The overview of filters provides detailed explanations of the types of filters that you can use. Using filters shows examples in multiple languages.

Reads and performance

Reads that use filters are slower than reads without filters, and they increase CPU utilization. On the other hand, they can significantly reduce the amount of network bandwidth that you use, by limiting the amount of data that is returned. In general, filters should be used to control throughput efficiency, not latency.

If you want to optimize your read performance, consider the following strategies:

  1. Restrict the rowset as much as possible. Limiting the number of rows that your nodes have to scan is the first step toward improving time to first byte and overall query latency. If you don't restrict the rowset, Cloud Bigtable will almost certainly have to scan your entire table. This is why we recommend that you design your schema in a way that allows your most common queries to work this way.

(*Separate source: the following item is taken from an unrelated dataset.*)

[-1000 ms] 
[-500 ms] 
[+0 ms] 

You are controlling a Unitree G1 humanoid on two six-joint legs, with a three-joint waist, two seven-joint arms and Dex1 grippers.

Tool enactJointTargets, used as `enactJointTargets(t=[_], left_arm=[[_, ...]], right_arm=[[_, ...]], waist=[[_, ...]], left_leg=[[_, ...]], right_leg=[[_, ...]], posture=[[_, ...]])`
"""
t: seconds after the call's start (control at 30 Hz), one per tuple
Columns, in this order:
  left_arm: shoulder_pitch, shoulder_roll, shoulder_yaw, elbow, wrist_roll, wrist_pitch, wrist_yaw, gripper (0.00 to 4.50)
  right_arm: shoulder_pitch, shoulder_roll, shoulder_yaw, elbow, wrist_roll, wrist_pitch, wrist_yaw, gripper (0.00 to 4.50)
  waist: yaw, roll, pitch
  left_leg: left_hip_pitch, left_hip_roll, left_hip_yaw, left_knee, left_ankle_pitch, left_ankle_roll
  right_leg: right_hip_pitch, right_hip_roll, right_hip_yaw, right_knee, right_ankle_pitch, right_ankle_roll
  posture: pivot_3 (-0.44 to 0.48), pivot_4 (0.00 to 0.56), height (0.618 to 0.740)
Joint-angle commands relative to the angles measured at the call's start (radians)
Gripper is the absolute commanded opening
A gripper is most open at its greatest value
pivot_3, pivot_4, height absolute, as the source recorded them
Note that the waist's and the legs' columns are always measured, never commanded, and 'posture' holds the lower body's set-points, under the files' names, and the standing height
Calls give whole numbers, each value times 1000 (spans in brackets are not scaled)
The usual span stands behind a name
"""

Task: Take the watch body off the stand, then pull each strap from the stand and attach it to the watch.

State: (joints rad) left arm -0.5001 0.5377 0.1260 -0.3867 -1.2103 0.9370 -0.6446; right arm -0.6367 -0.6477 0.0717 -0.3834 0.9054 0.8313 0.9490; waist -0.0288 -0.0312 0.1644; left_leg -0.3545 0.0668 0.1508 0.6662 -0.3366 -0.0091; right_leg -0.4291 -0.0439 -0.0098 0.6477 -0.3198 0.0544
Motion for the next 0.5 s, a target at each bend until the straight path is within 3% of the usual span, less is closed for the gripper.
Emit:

  2. For additional performance tuning after you've restricted the rowset, try adding a basic filter. Restricting the set of columns or the number of versions returned generally doesn't increase latency and can sometimes help Cloud Bigtable seek more efficiently past irrelevant data in each row.

  3. If you want to fine-tune your read performance even more after the first two strategies, consider using a more complicated filter. You might try this for a few reasons:

    • You're still getting back a lot of data you don't want.
    • You want to simplify your application code by pushing the query down into Cloud Bigtable.

    Be aware, however, that filters requiring conditions, interleaves, or regex matching on large values tend to do more harm than good if they allow most of the scanned data through. This harm comes in the form of increased CPU utilization in your cluster without large savings client-side.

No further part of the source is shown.